HIS HOLINESS CALLED

An Audience with the Dalai Lama:

Concrete floors, colourful temples & good vibrations.

 

***

ME: “I’m calling to ask you to lunch before I leave.”

A GOOD GIRLFRIEND: “Where are you going?”

ME: “India.”

GF: “WOW. When are you back?”

ME: “I don’t know.”

GF: “Where are you starting?”

ME: “With the Dalai Lama”

GF: “WOWWW. And then where?”

ME: “And then…UP…”

***

 

Puffy-eyed, achy, I landed in Delhi. I was connecting to Dharamsala. It was all a haze. Into a propellor plane for a short flight, then into a cab. Up we climbed into the impossibly-perched mountainside town of McLeod Ganj. Since his exile from Tibet in 1959, this beautiful place has been home to His Holiness The Dalai Lama.

 

The propellors of Spice Jet, how much did I love flying in that?

 

Thanks to several google sessions I’d figured out his schedule, and that he would be offering an audience. Upon arrival at his temple, I eagerly queued up for a ticket and security clearance. It cost the equivalent of 10p (that’s around $0.15). I smiled, knowing that in Europe an audience with this incredible man can set you back hundreds of pounds.

 

McLeod Ganj, September 2016

The impossibly perched mountainside home of His Holiness The Dalai Lama, McLeod Ganj



The vibrations were an immediate contrast with London life: The sense of connection was unquestionable.


 

For the next three days I sat, sardine-style, on a concrete floor, amongst hundreds of dedicated worshipers. I was huddled up with my new friend Sinta and her son Isaiah (pictured). Via handheld radio sets and headphones we listened to the English translation of His Holiness as he gave a tantra initiation.

 

Sinta, Isaiah and I, as sardines, at the Dalai Lama Temple

 

Banks of translators were perched on low tables, speaking into microphones: They offered interpretations of the precious words He spoke in Japanese, Chinese and so many other languages. They all spoke His words of selflessness, or devotion to all, of connectedness and respect for all sentient beings.
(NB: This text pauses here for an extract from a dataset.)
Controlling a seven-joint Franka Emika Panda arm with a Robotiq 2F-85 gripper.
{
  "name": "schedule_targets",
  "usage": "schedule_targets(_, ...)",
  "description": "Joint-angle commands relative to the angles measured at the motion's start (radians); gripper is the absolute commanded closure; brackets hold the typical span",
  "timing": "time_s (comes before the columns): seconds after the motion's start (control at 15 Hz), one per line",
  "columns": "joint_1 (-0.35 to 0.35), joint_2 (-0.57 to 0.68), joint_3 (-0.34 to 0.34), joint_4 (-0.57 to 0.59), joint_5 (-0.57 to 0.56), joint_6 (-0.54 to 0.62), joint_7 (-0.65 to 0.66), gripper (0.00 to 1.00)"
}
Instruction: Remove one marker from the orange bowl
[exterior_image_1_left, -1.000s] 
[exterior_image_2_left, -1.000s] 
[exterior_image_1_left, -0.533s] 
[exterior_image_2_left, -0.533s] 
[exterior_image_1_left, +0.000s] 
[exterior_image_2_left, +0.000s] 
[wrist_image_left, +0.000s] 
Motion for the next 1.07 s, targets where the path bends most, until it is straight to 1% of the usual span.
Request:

The three powerful days passed very quickly. Exhausted and coming down from the relentlessness of western life, my attention span wasn’t so sharp. Despite this, my memories of that time now still vivid:
The vivid colours of His temple, the coldness of the floor still look and feel so real.

We had fresh morning walks past the many street vendors selling a seemingly endless number of strands of mala beads: They had every texture, shape and colour imaginable.

 

Prayer flags fluttering in the wind. Beautiful.

 

Two monks in the morning, McLeod Ganj

 

My afternoons were spent in a rooftop bar, reading and hiding from the rain showers. As I ate momos, I looked down on the beautiful Buddhist boys and girls of the monastic school playing during their lunch break. The sounds of their shrieks of laughter are still with me today.

 

Hungry ghosts, here is your warning…

 

Perhaps the thing that has remained with me the most was the vibration: Was it the voice of HH, layered with that of the English translator that still gives me chills? Was it this voice, a low and deep vibration, during the initiation he gave, reverberating off the walls, pillars, ceiling and people? Partly, yes.

 

Sinta, Isaiah and I in the mix

 

This was the first time I acknowledged the importance of how things ‘felt’:
It was time to park the western style approach to processing the world, not try and explain and simply FEEL. I knew I preferred this feeling of being squashed in to that of a tube train in rush hour.

 

Connectedness, every second.

 

Despite not being able to communicate with the 75 year old Tibetan village woman next to me, I openly felt our connection. In fact I felt connected to every person in that space, regardless of shape, age, origin. In that moment I realised that this experience up on this mountain side, at the start of my big adventure, was to be all about vibration, from beginning to end.

In joy as I write these words,
Nathan

 

We only regret what we don’t do in life: The endless love and support of my mother.

 

DREAM TEAM saying farewell to each other at The Bhagsu.